Task description
Repeat only the lines between the one with "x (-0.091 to" and the end of the material below, both ends included. Omit any picture.
[Supplied material Boundary: Start]
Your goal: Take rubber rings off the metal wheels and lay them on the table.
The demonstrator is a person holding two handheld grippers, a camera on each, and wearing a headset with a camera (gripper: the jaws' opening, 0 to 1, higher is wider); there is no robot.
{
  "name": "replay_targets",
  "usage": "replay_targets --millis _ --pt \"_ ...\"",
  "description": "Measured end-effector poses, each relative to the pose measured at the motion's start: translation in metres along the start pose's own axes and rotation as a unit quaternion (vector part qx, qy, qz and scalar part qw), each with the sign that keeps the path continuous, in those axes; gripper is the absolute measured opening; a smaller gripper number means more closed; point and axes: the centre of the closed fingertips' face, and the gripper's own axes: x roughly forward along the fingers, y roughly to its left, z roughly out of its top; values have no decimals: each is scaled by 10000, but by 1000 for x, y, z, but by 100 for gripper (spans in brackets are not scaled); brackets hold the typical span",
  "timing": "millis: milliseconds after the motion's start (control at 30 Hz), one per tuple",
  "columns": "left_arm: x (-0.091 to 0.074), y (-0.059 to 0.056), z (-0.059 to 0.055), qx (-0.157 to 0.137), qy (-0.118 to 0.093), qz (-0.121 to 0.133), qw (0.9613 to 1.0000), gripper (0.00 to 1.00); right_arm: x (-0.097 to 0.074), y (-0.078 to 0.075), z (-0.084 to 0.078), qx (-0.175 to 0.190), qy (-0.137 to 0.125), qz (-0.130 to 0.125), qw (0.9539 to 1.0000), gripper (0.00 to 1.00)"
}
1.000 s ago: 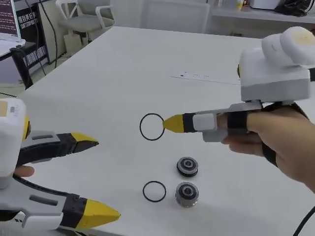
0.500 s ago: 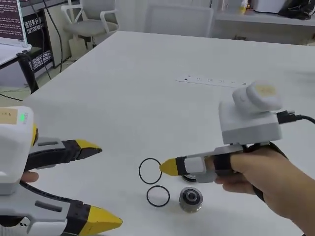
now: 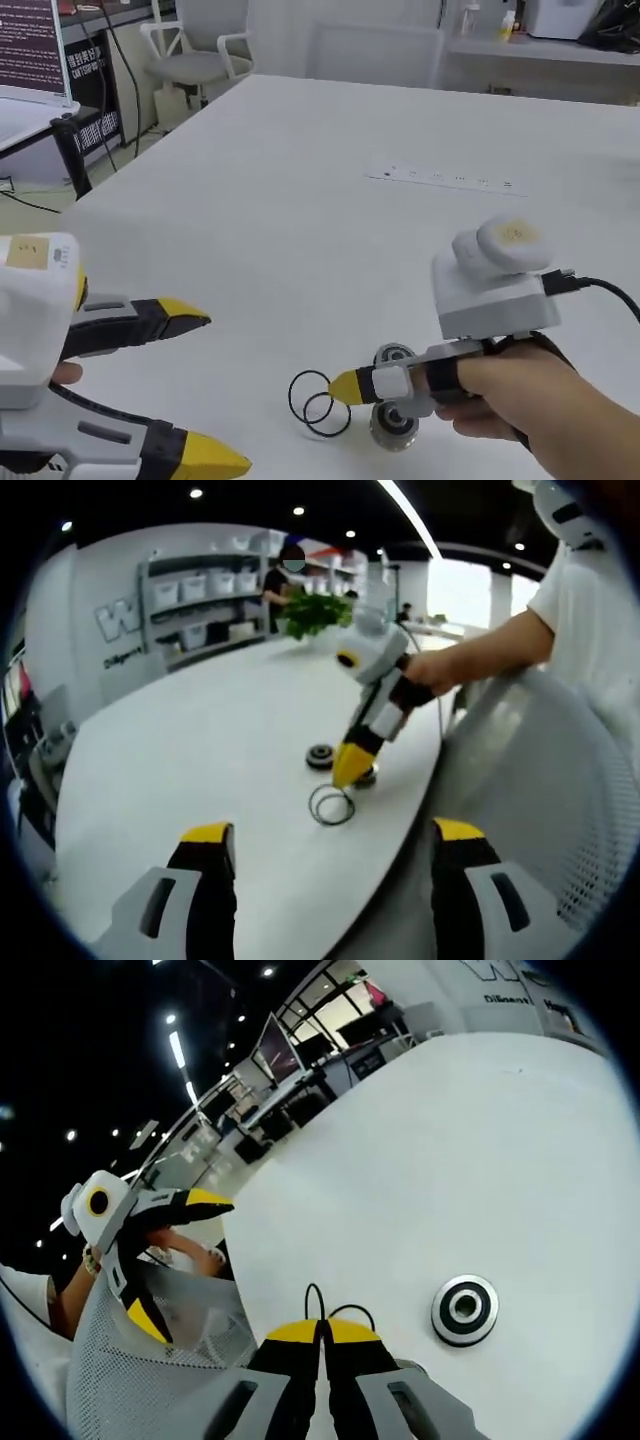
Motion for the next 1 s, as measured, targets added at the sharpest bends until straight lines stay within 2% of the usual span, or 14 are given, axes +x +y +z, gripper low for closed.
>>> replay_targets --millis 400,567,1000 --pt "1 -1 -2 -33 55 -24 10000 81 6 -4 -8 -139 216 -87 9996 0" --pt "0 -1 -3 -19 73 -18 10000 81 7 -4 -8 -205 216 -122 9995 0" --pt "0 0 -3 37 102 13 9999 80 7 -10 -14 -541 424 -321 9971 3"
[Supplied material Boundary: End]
Response below
  "columns": "left_arm: x (-0.091 to 0.074), y (-0.059 to 0.056), z (-0.059 to 0.055), qx (-0.157 to 0.137), qy (-0.118 to 0.093), qz (-0.121 to 0.133), qw (0.9613 to 1.0000), gripper (0.00 to 1.00); right_arm: x (-0.097 to 0.074), y (-0.078 to 0.075), z (-0.084 to 0.078), qx (-0.175 to 0.190), qy (-0.137 to 0.125), qz (-0.130 to 0.125), qw (0.9539 to 1.0000), gripper (0.00 to 1.00)"
}
1.000 s ago: 
0.500 s ago: 
now: 
Motion for the next 1 s, as measured, targets added at the sharpest bends until straight lines stay within 2% of the usual span, or 14 are given, axes +x +y +z, gripper low for closed.
>>> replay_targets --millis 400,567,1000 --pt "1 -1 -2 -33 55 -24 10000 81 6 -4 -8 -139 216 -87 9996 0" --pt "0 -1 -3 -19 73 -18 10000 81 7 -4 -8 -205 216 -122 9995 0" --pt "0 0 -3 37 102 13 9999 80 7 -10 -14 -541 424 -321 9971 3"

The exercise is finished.